During the 2016 presidential campaign, Trump opened up a series of fresh fault lines in American politics by advocating new directions for the country that no other politician would discuss. They included a clamp-down on illegal immigration and a serious reduction in overall immigration after a decades-long influx of unprecedented proportions; an effort to address the hollowing out of America’s industrial capacity through trade policies; an end to our nation-building zeal and the wars of choice spawned by it; and a promise to curtail the power of elites who gave us unfettered immigration, an industrial decline, endless wars, years of lukewarm economic growth, and an era of globalism that slighted old-fashioned American nationalism.

[. . .]

Before Trump’s 2016 emergence onto the political scene, many liberals believed the American future belonged to what political analyst Ron Brownstein called the “coalition of the ascendant”—including racial minorities, immigrants, Millennials, and highly educated whites residing primarily along the nation’s two coasts. They were convinced this ascendant force would eventually overwhelm the declining white majority and usher in a new era of globalism, open borders, identity politics, free trade, cultural individualism, foreign policy interventionism, and gun control.

Trump interrupted the coalition of the ascendant on its way to U.S. political hegemony. In the process, he touched off an epic struggle over the definition of America.

For those committed to the new world envisioned by the coalition of the ascendant, it is easy to see Trump, with all of his crudeness and vulgarity, as evil. After all, he’s personally distasteful and he wants to destroy the America of their dreams. But for Trump supporters, he represents their last hope for preserving the old America.
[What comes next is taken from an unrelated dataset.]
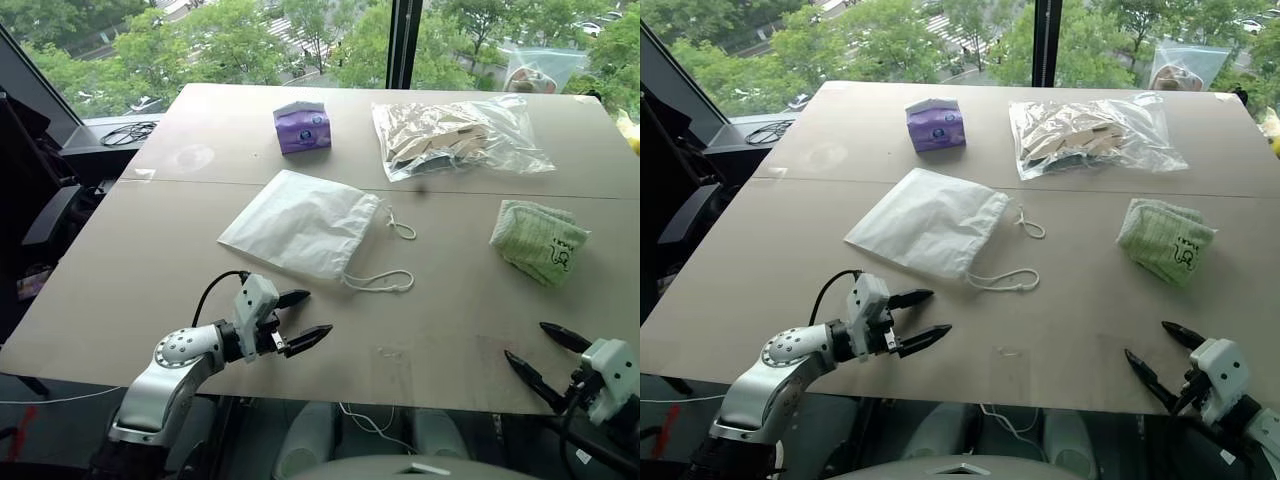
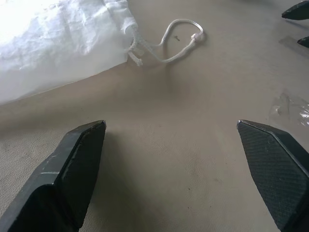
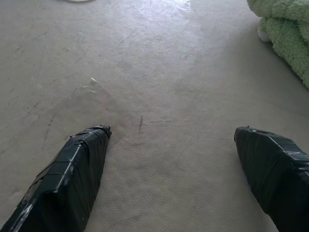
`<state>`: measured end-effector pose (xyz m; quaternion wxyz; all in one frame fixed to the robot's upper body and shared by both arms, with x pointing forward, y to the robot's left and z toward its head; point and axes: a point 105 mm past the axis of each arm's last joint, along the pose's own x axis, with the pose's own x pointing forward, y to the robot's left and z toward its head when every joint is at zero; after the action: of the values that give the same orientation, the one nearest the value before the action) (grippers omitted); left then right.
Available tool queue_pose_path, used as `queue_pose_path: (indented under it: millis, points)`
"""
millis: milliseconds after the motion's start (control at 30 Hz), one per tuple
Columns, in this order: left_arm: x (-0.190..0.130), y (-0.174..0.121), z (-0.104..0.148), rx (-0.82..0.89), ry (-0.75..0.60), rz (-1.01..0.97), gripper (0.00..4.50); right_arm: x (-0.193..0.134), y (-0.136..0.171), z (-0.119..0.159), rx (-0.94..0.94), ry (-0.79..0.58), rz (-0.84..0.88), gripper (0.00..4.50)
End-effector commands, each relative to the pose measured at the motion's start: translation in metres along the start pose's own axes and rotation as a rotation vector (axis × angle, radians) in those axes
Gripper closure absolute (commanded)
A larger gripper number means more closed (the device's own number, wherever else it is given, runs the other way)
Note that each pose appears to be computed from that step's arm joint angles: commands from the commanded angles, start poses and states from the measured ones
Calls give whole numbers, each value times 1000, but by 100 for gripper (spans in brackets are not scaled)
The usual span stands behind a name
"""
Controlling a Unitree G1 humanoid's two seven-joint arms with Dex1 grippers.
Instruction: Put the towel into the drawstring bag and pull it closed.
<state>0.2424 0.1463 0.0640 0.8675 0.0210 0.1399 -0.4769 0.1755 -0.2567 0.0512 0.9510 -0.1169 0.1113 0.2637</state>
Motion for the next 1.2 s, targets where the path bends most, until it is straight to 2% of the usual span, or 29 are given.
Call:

These people view the stakes as so high that the president’s personal indecency and civic brutishness simply don’t register as problems. They may wish for a more wholesome leader, but no such person has emerged to take up their cause.

The Left's blind rage against Trump is not primarily because of the man and his personal style, but because of his threat to their agenda. If Trump had Hillary's ideas and policies, and Hillary Trump's, the Left would have overlooked Trump's personal behavior and supported him in the same way that they overlooked the bad behavior of Ted Kennedy and Bill Clinton.  The would have dismissed the Access Hollywood tape as locker-room talk in the same way they dismissed Bill Clinton's much worse sexually predatory actions as pecadilloes belonging to his personal life.
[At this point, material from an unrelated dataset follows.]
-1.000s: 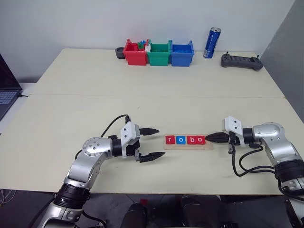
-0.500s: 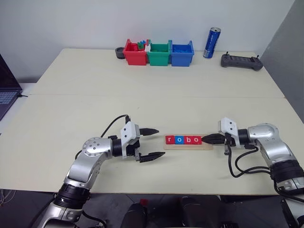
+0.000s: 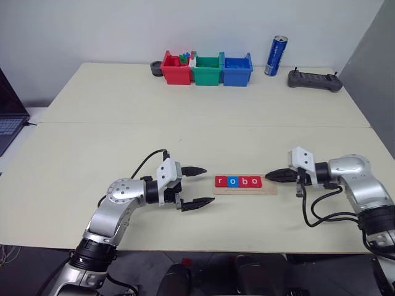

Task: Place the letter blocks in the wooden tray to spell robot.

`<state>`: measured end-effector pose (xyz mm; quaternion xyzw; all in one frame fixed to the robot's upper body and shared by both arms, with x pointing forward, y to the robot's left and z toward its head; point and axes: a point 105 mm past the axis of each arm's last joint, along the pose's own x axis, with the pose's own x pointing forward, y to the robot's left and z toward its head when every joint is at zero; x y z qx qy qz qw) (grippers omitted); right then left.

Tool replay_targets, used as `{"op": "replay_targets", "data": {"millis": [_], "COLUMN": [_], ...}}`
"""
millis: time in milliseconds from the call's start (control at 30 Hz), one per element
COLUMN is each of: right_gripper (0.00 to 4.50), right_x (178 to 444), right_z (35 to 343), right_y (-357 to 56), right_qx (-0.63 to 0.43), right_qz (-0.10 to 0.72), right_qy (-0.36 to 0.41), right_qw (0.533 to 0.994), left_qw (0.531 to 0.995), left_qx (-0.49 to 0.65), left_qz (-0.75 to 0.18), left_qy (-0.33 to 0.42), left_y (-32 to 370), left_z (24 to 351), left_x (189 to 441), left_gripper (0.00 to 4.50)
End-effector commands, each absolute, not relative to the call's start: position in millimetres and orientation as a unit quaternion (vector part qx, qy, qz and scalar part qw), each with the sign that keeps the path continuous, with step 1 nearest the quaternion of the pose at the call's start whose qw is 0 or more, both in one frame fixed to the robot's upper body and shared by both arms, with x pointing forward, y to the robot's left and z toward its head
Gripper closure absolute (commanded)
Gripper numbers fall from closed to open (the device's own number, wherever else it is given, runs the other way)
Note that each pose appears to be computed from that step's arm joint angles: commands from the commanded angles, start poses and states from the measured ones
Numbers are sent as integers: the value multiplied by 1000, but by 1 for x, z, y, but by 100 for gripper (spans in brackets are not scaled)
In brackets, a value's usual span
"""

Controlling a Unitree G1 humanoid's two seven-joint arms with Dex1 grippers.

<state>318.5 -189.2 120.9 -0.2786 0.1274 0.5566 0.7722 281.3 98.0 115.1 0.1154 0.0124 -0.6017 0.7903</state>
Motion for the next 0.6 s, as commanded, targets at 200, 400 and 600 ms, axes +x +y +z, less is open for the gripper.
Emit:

The Never-Trumpers, on the other hand, hate Trump primarily because of the man he is, and not primarily because of his ideas and policies.  They hate him because he is a crude and obnoxious outsider, an interloper, who crashed their party and threatened to upset their cozy world.

Proof of this is that Trump's solid conservative accomplishments mollify the bow-tie brigade not one bit.  Their hatred and mindless opposition is in no way reduced by the Gorsuch confirmation, the Kavanaugh nomination, the movement of the U. S. embassy to Israel, the surging stock market, the low unemployment numbers, the defense of religious liberty, and so on down the list.

Desert Light Draws Us into the Mystical

Today, the feast of St. Augustine, is a clear and dry day in the Valley of the Sun. A meditation, then, on light and the ascent to the Light.

Cathedral Rock Western SupsJust as the eyes are the most spiritual of the bodily organs, light is the most spiritual of physical phenomena. And there is no light like the lambent light of the desert. The low humidity, the sparseness of vegetation that even in its arboreal forms hug the ground, the long, long vistas that draw the eye out to shimmering buttes and mesas — all of these contribute to the illusion that the light is alive.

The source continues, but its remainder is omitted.